An example on how to write some data into a SharedTensor and compute the result of the sigmoid function for each value:

extern crate collenchyma as co;
extern crate collenchyma_nn as nn;
use co::prelude::*;
use nn::*;

fn write_to_memory<T: Copy>(mem: &mut MemoryType, data: &[T]) {
    if let &mut MemoryType::Native(ref mut mem) = mem {
        let mut mem_buffer = mem.as_mut_slice::<T>();
        for (index, datum) in data.iter().enumerate() {
            mem_buffer[index] = *datum;
        }
    }
}

pub fn main() {
    // Initialize a CUDA Backend.
    // Usually you would not use CUDA but let Collenchyma pick what is available on the machine.
    let backend = Backend::<Cuda>::default().unwrap();
    // Initialize two SharedTensors.
    let mut x = SharedTensor::<f32>::new(backend.device(), &(1, 1, 3)).unwrap();
    let mut result = SharedTensor::<f32>::new(backend.device(), &(1, 1, 3)).unwrap();
    // Fill `x` with some data.
    let payload: &[f32] = &::std::iter::repeat(1f32).take(x.capacity()).collect::<Vec<f32>>();
    let native = Native::new();
    let cpu = native.new_device(native.hardwares()).unwrap();
    x.add_device(&cpu).unwrap(); // Add native host memory
    x.sync(&cpu).unwrap(); // Sync to native host memory
    write_to_memory(x.get_mut(&cpu).unwrap(), payload); // Write to native host memory.
    x.sync(backend.device()).unwrap(); // Sync the data to the CUDA device.
    // Run the sigmoid operation, provided by the NN Plugin, on your CUDA enabled GPU.
    backend.sigmoid(&mut x, &mut result).unwrap();
    // See the result.
    result.add_device(&cpu).unwrap(); // Add native host memory
    result.sync(&cpu).unwrap(); // Sync the result to host memory.
    println!("{:?}", result.get(&cpu).unwrap().as_native().unwrap().as_slice::<f64>());
}

Provided Operations

This Plugins provides the following operations. (Forward + Backward) A - means not yet implemented.

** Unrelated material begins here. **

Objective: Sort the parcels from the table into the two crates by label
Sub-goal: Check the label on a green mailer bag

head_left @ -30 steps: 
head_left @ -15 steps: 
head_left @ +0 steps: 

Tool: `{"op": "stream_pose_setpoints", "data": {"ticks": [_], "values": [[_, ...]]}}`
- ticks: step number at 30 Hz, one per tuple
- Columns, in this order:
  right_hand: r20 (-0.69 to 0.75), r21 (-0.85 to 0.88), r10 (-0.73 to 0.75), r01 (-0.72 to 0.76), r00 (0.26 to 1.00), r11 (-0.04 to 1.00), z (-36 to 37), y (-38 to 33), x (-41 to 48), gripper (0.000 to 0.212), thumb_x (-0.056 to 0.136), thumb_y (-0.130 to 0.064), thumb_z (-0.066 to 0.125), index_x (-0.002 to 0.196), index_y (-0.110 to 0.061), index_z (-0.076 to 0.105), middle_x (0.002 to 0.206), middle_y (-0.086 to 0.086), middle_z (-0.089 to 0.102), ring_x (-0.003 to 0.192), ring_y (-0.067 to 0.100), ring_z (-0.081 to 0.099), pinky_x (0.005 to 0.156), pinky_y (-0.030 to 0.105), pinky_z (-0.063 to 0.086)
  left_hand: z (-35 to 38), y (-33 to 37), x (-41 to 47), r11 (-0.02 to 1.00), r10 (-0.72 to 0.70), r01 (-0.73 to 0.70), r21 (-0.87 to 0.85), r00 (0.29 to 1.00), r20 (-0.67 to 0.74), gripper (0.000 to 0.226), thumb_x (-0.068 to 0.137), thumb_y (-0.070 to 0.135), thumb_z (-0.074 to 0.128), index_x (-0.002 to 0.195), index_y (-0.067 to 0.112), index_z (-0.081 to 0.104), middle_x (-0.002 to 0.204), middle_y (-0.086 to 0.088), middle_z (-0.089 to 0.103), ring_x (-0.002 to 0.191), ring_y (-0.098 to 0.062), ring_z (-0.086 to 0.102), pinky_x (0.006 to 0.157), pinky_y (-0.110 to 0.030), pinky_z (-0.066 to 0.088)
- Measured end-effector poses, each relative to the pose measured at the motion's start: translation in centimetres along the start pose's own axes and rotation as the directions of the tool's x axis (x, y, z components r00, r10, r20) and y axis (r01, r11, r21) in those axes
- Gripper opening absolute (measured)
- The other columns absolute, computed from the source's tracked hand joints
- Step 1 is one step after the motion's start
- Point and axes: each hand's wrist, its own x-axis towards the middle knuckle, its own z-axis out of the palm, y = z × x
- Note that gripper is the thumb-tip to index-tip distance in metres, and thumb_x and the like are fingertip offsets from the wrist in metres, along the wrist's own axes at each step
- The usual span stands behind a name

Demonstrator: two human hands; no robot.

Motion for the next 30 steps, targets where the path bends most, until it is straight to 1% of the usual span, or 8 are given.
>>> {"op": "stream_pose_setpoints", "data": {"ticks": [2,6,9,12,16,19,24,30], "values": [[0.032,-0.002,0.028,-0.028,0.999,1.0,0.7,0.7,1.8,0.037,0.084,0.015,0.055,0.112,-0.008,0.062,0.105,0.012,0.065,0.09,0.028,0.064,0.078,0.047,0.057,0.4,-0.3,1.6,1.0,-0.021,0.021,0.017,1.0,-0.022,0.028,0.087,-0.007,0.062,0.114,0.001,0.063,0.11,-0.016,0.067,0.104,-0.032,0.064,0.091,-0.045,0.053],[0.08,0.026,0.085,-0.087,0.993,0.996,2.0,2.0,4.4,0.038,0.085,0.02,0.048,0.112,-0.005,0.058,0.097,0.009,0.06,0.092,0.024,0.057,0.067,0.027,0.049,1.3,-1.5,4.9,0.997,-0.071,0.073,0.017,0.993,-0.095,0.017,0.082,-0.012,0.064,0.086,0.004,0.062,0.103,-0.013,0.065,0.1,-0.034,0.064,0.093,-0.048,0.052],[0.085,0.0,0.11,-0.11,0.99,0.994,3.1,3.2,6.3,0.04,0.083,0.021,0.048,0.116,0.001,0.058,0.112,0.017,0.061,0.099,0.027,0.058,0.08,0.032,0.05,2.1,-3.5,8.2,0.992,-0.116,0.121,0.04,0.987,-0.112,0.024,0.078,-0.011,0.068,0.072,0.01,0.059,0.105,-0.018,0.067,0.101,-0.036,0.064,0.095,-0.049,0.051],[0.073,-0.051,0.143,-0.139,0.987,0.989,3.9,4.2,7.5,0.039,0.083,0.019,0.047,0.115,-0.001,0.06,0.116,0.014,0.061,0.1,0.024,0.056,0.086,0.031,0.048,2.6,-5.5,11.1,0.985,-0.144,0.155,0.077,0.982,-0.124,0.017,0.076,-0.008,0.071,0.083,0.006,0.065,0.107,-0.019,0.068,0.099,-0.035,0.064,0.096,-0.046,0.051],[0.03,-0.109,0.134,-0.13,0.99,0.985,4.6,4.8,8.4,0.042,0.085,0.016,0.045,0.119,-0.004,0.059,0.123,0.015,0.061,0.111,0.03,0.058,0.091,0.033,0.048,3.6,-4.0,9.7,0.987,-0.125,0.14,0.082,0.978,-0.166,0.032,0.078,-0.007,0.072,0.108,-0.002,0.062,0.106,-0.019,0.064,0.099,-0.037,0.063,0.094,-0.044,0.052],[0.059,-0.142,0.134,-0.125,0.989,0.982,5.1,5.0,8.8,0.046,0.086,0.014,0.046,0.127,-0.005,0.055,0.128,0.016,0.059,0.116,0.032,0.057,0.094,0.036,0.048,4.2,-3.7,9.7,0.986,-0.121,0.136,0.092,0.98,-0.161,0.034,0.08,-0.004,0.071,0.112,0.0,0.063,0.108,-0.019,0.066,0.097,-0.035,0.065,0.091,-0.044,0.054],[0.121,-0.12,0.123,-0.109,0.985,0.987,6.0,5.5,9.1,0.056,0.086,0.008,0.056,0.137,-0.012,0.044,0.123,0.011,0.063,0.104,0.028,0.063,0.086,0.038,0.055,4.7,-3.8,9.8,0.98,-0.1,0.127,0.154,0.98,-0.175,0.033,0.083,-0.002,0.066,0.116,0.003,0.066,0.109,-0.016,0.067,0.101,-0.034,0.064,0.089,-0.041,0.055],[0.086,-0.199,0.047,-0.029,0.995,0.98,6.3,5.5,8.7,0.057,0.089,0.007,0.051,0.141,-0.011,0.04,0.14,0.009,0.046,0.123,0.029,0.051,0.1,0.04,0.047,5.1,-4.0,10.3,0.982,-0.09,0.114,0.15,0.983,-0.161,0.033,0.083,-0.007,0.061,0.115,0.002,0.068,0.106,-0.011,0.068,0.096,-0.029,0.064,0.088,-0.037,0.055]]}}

Operation CUDA OpenCL Native
Sigmoid cuDNN v3 - Rust
SigmoidPointwise cuDNN v3 -
ReLU cuDNN v3 - Rust
ReLUPointwise cuDNN v3 -
Tanh cudNN v3 - Rust
TanhPointwise cuDNN v3 -
Normalization (LRN) cudNN v3 - -
Convolution cudNN v3 - -
Softmax cudNN v3 - Rust
LogSoftmax cudNN v3 - Rust
Pooling Max cudNN v3 - -
Pooling Avg cudNN v3 - -

Modules

frameworks

Provides the specific Framework implementations for the Library Operations.

Macros

impl_ops_convolution_for!
impl_ops_log_softmax_for!
impl_ops_lrn_for!
impl_ops_pooling_for!
impl_ops_relu_for!
impl_ops_sigmoid_for!
impl_ops_softmax_for!
impl_ops_tanh_for!

Enums

ConvBackwardDataAlgo

Different algorithms to compute the gradient with respect to the filter.

ConvBackwardFilterAlgo

Different algorithms to compute the gradient with respect to the filter.

ConvForwardAlgo

Different algorithms to compute the convolution forward algorithm.

Traits

Convolution

Provides the functionality for a Backend to support Convolution operations.

ConvolutionConfig

Provides Convolution Config functionality.

LRN

Provides the functionality for a Backend to support Local Response Normalization operations.

LogSoftmax

Provides the functionality for a Backend to support LogSoftmax operations.

NN

Provides the functionality for a backend to support Neural Network related operations.

NNOperationConfig

Provides generic NN Operation Config functionality.

Pooling

Provides the functionality for a Backend to support Pooling operations.

Relu

Provides the functionality for a Backend to support ReLU operations.

ReluPointwise

Provides the functionality for pointwise ReLU operations (overwrites the input with the result of the operation).

Sigmoid

Provides the functionality for a Backend to support Sigmoid operations.

SigmoidPointwise

Provides the functionality for pointwise Sigmoid operations (overwrites the input with the result of the operation).

Softmax

Provides the functionality for a Backend to support Softmax operations.

Tanh

Provides the functionality for a Backend to support TanH operations.

TanhPointwise

Provides the functionality for pointwise ReLU operations (overwrites the input with the result of the operation).